[DATA — start]

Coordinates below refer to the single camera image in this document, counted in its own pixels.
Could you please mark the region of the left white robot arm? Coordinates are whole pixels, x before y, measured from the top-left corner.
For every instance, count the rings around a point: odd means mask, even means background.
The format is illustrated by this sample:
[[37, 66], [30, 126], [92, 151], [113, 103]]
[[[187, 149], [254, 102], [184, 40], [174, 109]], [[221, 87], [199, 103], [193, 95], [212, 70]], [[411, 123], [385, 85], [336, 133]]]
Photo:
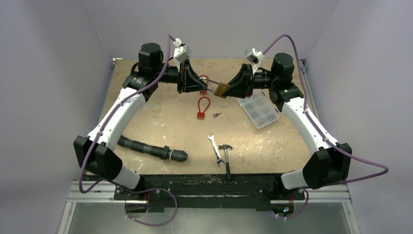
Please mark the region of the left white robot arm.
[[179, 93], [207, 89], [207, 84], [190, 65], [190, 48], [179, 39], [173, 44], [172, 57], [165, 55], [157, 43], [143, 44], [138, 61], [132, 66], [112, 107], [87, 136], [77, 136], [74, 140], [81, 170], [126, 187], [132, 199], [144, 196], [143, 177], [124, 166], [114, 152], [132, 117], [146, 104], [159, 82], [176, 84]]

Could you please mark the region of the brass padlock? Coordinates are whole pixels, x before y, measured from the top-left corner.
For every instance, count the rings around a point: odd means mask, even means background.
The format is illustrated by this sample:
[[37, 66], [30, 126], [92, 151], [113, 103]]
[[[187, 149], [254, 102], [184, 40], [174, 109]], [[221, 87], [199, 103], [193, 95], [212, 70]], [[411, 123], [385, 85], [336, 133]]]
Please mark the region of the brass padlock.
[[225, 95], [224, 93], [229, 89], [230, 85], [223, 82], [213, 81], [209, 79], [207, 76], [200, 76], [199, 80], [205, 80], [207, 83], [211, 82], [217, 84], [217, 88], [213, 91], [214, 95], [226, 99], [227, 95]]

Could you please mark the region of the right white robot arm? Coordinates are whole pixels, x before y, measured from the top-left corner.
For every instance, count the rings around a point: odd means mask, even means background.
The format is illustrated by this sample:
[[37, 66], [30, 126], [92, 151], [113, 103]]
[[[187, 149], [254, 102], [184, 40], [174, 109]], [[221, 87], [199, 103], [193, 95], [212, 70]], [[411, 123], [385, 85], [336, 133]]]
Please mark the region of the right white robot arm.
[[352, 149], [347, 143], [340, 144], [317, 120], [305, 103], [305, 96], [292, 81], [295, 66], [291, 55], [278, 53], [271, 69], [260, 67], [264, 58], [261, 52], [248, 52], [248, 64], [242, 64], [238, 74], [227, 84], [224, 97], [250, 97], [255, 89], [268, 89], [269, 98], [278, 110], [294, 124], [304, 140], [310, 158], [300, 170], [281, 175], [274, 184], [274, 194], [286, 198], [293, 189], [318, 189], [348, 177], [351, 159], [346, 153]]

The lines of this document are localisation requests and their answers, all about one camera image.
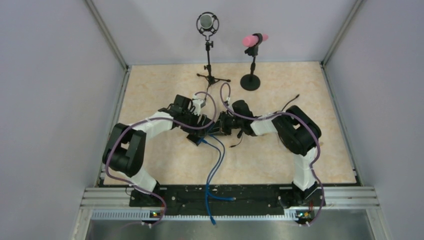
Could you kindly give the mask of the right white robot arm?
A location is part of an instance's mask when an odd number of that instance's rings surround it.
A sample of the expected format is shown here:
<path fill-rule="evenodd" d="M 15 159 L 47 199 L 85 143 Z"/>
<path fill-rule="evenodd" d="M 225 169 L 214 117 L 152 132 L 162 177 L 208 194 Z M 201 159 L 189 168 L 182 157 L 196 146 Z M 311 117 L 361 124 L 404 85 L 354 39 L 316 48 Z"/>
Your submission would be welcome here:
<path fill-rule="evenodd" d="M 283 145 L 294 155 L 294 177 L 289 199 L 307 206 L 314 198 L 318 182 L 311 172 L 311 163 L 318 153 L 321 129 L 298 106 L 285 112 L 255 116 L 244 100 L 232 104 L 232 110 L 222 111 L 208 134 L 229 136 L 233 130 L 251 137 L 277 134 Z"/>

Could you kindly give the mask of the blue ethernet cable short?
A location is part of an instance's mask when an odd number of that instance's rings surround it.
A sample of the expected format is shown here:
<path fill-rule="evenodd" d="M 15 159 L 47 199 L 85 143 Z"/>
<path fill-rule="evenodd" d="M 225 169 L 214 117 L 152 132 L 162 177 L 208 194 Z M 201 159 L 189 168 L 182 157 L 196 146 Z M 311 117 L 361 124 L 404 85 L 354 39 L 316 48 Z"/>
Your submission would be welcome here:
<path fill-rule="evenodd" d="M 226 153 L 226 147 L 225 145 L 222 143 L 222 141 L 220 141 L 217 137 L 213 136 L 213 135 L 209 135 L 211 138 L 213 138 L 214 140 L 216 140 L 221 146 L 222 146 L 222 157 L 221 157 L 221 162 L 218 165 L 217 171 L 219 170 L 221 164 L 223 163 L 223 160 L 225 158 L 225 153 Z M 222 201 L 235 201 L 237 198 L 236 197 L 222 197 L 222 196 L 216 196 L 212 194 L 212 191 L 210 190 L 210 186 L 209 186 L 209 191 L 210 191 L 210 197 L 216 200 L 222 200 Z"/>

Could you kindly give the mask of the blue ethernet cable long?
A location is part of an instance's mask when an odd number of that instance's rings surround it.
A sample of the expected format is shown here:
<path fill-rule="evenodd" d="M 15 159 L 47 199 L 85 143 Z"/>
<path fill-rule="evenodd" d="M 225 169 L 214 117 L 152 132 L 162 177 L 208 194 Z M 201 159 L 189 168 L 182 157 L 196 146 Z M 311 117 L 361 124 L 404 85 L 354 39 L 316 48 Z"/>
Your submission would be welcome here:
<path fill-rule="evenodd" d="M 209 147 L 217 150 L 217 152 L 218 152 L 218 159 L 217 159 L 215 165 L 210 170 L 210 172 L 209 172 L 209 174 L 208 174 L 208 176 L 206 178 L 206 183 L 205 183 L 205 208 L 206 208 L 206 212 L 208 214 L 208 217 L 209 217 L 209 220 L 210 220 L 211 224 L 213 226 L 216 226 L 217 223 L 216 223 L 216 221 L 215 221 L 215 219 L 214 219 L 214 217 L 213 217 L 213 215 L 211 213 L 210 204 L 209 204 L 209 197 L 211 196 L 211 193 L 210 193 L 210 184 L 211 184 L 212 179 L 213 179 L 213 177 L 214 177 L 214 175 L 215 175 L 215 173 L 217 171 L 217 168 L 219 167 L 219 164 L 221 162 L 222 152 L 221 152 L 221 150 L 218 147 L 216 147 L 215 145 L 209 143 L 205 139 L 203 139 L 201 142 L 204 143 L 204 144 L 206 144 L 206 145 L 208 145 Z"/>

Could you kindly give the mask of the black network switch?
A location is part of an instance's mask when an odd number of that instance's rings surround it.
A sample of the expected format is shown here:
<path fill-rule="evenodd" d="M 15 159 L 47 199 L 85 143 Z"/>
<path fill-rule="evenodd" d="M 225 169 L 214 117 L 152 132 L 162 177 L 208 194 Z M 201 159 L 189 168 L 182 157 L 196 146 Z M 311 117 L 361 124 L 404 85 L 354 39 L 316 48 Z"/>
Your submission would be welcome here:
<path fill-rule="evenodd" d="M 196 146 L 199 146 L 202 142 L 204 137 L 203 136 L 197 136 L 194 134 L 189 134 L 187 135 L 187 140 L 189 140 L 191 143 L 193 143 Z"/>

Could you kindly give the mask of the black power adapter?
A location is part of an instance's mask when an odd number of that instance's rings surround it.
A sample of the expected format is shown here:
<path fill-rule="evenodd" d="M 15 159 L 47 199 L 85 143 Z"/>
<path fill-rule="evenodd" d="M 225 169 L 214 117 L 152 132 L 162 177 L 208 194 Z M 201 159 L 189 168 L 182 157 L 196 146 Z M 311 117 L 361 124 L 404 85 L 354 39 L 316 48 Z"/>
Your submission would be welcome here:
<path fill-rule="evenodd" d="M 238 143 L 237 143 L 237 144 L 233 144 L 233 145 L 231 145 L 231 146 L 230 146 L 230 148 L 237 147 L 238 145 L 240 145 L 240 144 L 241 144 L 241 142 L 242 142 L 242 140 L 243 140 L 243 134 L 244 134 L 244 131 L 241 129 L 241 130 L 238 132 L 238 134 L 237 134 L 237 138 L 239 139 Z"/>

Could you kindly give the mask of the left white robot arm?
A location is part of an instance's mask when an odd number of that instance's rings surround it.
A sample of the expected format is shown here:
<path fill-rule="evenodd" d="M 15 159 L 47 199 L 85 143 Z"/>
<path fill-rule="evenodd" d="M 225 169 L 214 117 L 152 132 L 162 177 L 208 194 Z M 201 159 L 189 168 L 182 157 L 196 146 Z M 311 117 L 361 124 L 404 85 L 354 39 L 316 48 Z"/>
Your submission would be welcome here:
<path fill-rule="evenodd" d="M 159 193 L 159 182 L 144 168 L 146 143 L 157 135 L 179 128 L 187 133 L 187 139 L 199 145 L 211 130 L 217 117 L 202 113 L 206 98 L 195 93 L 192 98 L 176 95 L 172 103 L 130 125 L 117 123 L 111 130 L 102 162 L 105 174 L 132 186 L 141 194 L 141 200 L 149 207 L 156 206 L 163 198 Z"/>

[DATA — finish]

--- EXERCISE DIRECTIONS ---
Quote, word for word, every line from the top of the entries through the line that holds "Could you please mark the region of the left".

--- ANSWER BOX ---
Coordinates below refer to the single camera image in this document, counted in its own pixels.
Could you please mark the region of the left white robot arm? Coordinates are whole pixels, x before y, measured from the top-left corner.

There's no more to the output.